A palestra da tarde teve como tema “Controle de constitucionalidade e o mito da inércia jurisdicional”, com o pesquisador do Centro de Justiça e Sociedade da FGV-RJ Thomaz Pereira, que falou sobre a inércia como uma garantia contra o exercício arbitrário do poder judicial. “A inércia jurisdicional pode ser compreendida em dois sentidos: o primeiro é de que o tribunal não deve se manifestar a não ser quando for provocado; e o segundo é que, ao ser provocado, ele deve necessariamente decidir sobre o que lhe é pedido”, explicou.
Pereira afirmou, porém, que vemos que o primeiro sentido é amplamente diminuído não só pela amplitude legal do nosso sistema, que permite ampla provocação do tribunal, como também por teses ampliativas que aumentam essa legitimidade para além do que o próprio legislador estabeleceu. “Já o segundo é erodido porque o controle de pautas é profundamente afetado pelos poderes do relator, do presidente e de ministros. Com isso, o tribunal pode decidir sobre qualquer tema; e pode escolher decidir ou não a qualquer momento”, complementou.
Para ele, a inércia é um pilar importante da legitimação política do tribunal e que está profundamente relacionada com a imparcialidade diante do caso. “Quando juízes e tribunais escolhem o que e como decidir, passam a ser percebidos como parciais. A perda da percepção de imparcialidade pode significar a perda da capacidade de decidir sobre temas polêmicos, que polarizam a sociedade, e, portanto, a perda da capacidade de garantir a efetividade dos direitos fundamentais.”

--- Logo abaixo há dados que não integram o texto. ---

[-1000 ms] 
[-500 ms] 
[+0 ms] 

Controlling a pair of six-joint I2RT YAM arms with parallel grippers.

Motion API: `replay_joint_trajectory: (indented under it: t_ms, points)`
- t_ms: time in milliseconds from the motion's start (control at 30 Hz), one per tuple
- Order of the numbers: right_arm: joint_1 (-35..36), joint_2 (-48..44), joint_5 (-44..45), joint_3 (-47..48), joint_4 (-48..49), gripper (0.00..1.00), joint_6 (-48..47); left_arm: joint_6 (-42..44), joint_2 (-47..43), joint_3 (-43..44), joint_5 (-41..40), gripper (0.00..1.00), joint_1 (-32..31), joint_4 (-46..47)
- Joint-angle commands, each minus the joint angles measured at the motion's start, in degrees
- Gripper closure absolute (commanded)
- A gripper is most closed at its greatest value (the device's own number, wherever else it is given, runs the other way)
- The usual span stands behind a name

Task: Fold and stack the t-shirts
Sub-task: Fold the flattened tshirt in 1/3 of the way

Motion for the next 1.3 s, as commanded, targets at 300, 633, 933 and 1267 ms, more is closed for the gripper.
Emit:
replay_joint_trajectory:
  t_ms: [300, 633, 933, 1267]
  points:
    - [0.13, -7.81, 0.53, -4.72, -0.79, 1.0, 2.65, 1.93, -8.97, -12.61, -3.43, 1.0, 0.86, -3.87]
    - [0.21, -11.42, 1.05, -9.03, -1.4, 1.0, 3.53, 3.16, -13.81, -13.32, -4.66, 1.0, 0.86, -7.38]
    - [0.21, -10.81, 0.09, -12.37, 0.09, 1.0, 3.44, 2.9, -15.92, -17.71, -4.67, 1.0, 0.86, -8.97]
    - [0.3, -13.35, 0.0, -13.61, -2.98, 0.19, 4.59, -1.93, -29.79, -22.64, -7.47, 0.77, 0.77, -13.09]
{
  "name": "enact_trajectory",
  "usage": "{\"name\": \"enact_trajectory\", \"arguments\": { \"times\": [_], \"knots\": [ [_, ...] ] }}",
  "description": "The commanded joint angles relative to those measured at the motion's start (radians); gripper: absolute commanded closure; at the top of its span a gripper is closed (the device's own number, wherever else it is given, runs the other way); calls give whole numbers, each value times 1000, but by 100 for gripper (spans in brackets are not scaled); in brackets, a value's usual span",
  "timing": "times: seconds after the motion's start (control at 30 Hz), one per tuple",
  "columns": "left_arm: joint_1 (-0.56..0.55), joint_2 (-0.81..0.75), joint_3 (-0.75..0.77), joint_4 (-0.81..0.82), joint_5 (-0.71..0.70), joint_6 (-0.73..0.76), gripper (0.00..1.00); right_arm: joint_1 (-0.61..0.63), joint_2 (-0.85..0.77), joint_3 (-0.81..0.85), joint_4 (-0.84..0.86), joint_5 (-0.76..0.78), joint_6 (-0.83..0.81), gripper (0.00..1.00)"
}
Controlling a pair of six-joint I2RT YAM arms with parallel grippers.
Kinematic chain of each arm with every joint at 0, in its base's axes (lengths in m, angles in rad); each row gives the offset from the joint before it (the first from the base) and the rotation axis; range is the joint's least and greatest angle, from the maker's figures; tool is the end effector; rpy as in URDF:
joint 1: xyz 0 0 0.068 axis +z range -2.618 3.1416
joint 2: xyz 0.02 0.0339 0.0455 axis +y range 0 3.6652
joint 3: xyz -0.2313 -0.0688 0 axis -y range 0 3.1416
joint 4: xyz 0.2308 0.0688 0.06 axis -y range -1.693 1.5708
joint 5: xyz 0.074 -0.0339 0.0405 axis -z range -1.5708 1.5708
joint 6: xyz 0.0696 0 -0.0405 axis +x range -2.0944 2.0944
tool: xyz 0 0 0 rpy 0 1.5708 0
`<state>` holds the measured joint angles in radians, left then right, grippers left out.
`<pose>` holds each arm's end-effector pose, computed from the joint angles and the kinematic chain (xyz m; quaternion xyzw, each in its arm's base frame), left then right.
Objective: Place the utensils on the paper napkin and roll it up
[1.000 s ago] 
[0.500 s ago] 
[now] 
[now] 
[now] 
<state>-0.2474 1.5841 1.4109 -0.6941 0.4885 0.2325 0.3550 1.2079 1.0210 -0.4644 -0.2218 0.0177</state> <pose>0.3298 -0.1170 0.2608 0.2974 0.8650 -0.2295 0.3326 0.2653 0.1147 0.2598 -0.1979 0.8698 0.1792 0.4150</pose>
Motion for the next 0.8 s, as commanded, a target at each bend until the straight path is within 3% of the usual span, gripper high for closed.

Fechando o primeiro dia do evento, o Professor Auxiliar da Faculdade de Direito da Universidade de Lisboa Pedro Moniz Lopes falou sobre as implicações das escolhas interpretativas e incertezas linguísticas na área constitucional. Em sua palestra “A ponderação constitucional realista: pressuposições teóricas na interpretação de conceitos constitucionais e o problema da dimensão epistêmica na ponderação”, o professor também destacou quatro formas de ativismo judicial: “Considerar como premissa maior apenas uma entre várias normas aplicáveis; chegar a conclusões que não seguem premissas ou que se apoiam em premissas maiores irreais ou não existentes, frutos do bom senso ou de estereótipos, por exemplo; ultrapassar o significado convencional das palavras, utilizando técnicas interpretativas doutrinárias; e ponderar entre várias normas conflitantes em um cenário de certeza epistêmica média ou baixa”, explicou.
O Congresso Luso-brasileiro, que é organizado pelo Centro de Estudos e Aperfeiçoamento Funcional (CEAF), segue nesta sexta-feira com a conferência do Procurador de Justiça catarinense Paulo de Tarso Brandão sobre “Normas de Direitos Fundamentais e Realidade: construções e desconstruções”, e finaliza com uma mesa redonda sobre requisitos e métodos da ponderação. (MPSC).